Figure 46 : Mesure par absorbance UV du relargage d’ADN plasmidique lésé fixé

sur billes magnétiques par différentes concentrations de nucléase P1 (concentration maximale en nucléase P1 = 2U).

Pour ces tests en présence de nucléase, nous avons travaillé sur l’établissement de l’interactome des lésions du cisplatine uniquement (avec les deux contrôles classiques : billes + ADN non lésé et billes seules). Trois expérimentations successives ont été effectuées, celles-ci se sont avérées décevantes pour plusieurs raisons :

- manque de reproductibilité dans le nombre et la nature des protéines identifiées ;

- présence de protéines peu pertinentes parmi celles piégées spécifiquement sur les sondes platinées ; en effet, seule HMGB1 (5 peptides, score 177) a été identifiée comme membre déjà connu de l’interactome ; de plus, plusieurs des protéines détectées (GRP78, diverses heat shock proteins) font partie des protéines récurrentes observées lors d’analyses protéomiques différentielles (sur- ou sous-expression par les cellules lors d’un stress) (Petrak et al., 2008).
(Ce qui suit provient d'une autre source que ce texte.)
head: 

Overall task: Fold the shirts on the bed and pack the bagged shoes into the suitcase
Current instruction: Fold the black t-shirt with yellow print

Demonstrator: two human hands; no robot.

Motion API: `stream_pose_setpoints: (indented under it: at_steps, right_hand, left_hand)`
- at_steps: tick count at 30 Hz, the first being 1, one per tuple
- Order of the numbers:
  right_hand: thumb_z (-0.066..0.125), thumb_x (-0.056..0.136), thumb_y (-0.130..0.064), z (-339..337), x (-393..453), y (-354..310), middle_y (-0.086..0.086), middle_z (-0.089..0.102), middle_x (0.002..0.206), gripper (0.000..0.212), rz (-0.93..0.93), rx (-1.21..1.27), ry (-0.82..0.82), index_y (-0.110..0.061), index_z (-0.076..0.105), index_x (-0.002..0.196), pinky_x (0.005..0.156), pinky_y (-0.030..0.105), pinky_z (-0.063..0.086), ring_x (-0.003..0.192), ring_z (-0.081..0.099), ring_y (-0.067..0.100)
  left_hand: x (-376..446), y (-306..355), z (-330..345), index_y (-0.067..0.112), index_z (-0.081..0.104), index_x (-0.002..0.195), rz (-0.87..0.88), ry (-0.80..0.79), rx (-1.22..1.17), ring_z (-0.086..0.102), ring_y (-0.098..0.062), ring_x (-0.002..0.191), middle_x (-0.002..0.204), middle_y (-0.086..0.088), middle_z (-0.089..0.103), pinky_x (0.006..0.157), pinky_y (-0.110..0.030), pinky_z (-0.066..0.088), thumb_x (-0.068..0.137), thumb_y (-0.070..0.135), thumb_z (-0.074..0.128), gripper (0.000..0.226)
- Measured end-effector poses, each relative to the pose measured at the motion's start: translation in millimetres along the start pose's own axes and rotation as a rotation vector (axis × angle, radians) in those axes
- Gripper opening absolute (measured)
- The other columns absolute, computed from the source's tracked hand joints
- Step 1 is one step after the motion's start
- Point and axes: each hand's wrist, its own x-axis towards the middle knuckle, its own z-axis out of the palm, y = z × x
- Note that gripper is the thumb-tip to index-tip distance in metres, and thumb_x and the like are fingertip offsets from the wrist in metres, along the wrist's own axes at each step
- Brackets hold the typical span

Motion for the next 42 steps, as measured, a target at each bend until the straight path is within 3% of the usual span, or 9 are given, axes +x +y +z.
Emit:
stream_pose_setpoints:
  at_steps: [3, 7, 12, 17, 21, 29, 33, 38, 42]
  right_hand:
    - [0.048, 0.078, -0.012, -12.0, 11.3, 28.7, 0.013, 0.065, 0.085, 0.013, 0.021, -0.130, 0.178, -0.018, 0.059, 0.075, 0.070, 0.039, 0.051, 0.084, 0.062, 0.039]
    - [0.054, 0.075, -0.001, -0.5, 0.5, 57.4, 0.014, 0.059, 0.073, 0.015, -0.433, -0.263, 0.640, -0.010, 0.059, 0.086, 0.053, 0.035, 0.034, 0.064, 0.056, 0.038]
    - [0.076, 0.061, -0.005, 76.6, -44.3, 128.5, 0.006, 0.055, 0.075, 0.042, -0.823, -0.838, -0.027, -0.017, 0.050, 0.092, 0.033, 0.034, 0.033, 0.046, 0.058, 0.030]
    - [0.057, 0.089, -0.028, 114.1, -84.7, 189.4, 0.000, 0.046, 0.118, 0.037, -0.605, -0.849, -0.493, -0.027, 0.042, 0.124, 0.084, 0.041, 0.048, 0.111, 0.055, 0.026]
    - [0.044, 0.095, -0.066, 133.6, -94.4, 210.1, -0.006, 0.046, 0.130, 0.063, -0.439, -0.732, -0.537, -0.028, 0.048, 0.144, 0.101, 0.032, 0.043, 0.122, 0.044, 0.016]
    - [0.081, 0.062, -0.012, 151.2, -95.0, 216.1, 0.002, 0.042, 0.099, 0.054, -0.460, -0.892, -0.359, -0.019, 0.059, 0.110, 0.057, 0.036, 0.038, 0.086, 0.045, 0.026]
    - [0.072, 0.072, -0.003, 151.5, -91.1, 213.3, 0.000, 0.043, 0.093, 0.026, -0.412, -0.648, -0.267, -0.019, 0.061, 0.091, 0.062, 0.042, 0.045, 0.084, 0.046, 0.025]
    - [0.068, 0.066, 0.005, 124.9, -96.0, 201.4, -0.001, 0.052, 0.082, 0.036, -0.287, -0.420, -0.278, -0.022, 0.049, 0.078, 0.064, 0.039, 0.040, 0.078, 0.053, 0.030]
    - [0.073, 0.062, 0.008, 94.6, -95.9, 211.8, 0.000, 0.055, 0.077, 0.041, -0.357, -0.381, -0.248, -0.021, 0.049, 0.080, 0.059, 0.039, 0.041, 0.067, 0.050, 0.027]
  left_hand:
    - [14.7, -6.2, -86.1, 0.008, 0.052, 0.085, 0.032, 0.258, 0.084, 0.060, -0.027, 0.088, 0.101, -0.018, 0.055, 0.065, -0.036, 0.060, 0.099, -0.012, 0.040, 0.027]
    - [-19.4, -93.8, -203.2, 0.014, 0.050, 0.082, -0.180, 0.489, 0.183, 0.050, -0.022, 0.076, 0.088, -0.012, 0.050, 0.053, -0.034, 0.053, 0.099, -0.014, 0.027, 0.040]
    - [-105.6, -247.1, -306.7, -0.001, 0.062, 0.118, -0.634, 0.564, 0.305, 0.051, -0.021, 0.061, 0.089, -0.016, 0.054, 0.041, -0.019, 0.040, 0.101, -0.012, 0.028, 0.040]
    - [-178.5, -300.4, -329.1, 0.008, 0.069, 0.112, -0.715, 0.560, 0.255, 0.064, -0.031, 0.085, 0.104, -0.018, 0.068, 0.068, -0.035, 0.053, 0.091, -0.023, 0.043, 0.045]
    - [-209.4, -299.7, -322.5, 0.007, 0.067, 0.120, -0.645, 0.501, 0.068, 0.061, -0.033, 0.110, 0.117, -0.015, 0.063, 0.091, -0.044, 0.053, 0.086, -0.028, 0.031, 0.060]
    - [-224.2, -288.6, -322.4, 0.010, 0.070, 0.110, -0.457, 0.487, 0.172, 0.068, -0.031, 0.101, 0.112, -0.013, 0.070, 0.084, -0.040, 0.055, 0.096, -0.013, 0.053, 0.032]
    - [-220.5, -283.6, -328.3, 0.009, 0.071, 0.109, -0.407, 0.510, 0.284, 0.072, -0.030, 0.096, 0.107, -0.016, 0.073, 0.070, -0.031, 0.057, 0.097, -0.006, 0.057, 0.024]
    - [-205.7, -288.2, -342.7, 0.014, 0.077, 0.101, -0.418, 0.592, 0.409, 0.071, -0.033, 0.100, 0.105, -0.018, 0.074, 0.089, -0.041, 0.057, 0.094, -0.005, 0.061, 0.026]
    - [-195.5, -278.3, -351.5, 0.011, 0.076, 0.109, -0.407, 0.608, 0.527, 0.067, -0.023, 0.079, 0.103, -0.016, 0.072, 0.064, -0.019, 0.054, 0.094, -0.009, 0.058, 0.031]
Bien que les nucléases soient capables de digérer le piège nu, ce que nous avons eu l’occasion de vérifier, nous supposons que la présence de nombreuses protéines liées à l’ADN empêche ces enzymes d’agir aussi efficacement. Ainsi, les précautions que nous avions prises apportaient plus d’inconvénients que de bénéfices puisque, diminuant la complexité de nos échantillons et limitant le bruit de fond, elle occasionnait aussi la perte des candidats potentiellement intéressants, restés sur l’ADN imparfaitement digéré du piège. Disposant de contrôles a priori sûrs (ADN non lésé et billes magnétiques seules) permettant d’exclure les protéines récupérées de façon non spécifique sur le piège, nous avons finalement décidé de ne réaliser que l’élution « totale » à l’aide du tampon dénaturant. Cette optimisation fut la dernière réalisée, et a permis de disposer d’un protocole de ligand fishing à partir duquel nous avons obtenu les résultats qui vont maintenant être présentés.